A 1.00 L vessel contains 5 g N2 and 1.5 g H2O at 25 degrees C. Calculate the mass of LIQUID water that would be present in the vessel.

The vapor pressure of H2O at 25C is 23.8 mm Hg. Plug that into PV = nRT and solve for n = mols H2O vapor. Subtract from mols in the 1.5g initially present to find mols H2O liquid.

To calculate the mass of liquid water present in the vessel, we first need to determine the amount of water vapor in the vessel and then subtract it from the initial mass of water.

To find the amount of water vapor, we can make use of the ideal gas law equation, which states:

PV = nRT

Where:
P is the pressure of the system
V is the volume of the system
n is the number of moles of the gas
R is the ideal gas constant (0.0821 L · atm/(mol · K))
T is the temperature in Kelvin

Since we know the volume (1.00 L), temperature (25 degrees C or 298 K), and we assume the pressure is constant at atmospheric pressure, we can solve for the number of moles of water vapor.

Now that we have the number of moles of water vapor, we can calculate its mass using the molar mass of water, which is 18.0153 g/mol.

Finally, we subtract the mass of water vapor from the initial mass of water (1.5 g) to find the mass of liquid water.

Let's calculate it step by step:

Step 1: Calculate the number of moles of water vapor

From the ideal gas law equation PV = nRT, we can rearrange it as n = PV/(RT).

Since the pressure of the system is atmospheric pressure (~1 atm), the volume is 1.00 L, the R is 0.0821 L · atm/(mol · K), and the temperature is 298 K, we can calculate:

n = (1.00 atm × 1.00 L) / (0.0821 L · atm/(mol · K) × 298 K)

n ≈ 0.0401 mol

Therefore, there are approximately 0.0401 moles of water vapor in the vessel.

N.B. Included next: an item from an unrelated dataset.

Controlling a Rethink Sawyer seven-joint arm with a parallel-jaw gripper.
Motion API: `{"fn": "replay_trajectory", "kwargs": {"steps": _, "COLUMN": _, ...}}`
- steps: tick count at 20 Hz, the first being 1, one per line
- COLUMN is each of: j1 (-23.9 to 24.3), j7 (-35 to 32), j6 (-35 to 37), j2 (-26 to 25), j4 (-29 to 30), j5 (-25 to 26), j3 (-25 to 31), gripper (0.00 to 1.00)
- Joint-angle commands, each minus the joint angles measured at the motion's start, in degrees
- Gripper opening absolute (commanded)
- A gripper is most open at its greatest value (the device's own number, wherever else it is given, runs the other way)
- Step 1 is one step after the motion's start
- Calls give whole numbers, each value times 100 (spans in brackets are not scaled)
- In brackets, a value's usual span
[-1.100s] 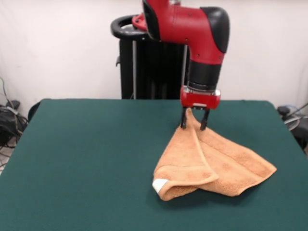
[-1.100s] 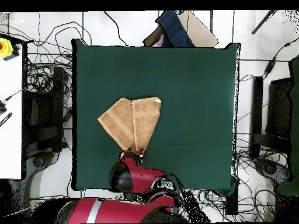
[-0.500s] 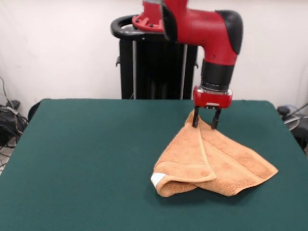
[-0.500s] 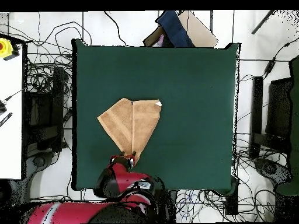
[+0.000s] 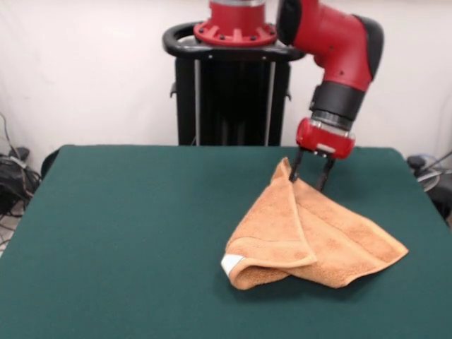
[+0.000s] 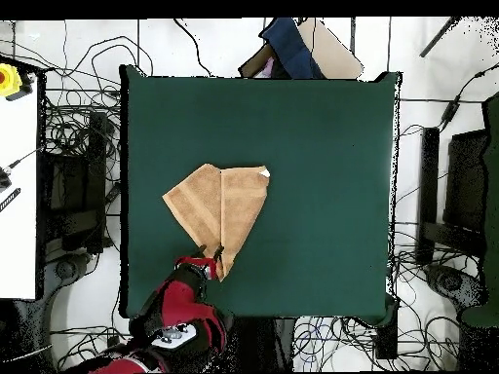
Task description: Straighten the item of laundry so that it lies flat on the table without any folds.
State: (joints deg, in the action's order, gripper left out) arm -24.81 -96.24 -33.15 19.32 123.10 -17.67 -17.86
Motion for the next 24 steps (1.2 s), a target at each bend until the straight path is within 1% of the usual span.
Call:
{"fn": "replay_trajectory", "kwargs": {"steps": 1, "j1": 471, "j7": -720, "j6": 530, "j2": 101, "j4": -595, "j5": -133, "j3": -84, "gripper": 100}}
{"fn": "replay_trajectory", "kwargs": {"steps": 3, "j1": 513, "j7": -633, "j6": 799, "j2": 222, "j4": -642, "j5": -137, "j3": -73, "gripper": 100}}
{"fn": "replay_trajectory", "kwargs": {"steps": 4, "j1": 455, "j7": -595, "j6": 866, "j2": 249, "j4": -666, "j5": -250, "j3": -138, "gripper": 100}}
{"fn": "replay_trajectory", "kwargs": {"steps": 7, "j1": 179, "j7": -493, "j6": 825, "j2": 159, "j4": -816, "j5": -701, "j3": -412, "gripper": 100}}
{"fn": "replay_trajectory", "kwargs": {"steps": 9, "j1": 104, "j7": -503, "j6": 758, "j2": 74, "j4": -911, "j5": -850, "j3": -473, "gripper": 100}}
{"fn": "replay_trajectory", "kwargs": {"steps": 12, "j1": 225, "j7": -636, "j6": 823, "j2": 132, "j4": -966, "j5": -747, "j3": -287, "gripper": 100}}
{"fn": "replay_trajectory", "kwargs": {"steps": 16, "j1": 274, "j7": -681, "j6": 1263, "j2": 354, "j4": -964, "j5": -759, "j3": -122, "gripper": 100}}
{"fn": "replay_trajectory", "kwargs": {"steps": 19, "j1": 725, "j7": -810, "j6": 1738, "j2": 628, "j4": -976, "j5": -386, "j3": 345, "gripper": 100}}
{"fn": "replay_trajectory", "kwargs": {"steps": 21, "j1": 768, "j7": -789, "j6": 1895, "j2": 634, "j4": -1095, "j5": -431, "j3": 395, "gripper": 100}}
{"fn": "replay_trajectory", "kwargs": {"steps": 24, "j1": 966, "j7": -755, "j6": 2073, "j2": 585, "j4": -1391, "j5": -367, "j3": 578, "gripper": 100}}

Step 2: Calculate the mass of water vapor

Using the molar mass of water (18.0153 g/mol), we can calculate the mass of the water vapor:

Mass of water vapor = Number of moles × Molar mass

Mass of water vapor = 0.0401 mol × 18.0153 g/mol

Mass of water vapor ≈ 0.722 g

Therefore, there are approximately 0.722 grams of water vapor in the vessel.

Step 3: Calculate the mass of liquid water

Finally, we can subtract the mass of water vapor from the initial mass of water to find the mass of liquid water:

Mass of liquid water = Initial mass of water - Mass of water vapor

Mass of liquid water = 1.5 g - 0.722 g

Mass of liquid water ≈ 0.778 g

Therefore, approximately 0.778 grams of liquid water would be present in the vessel.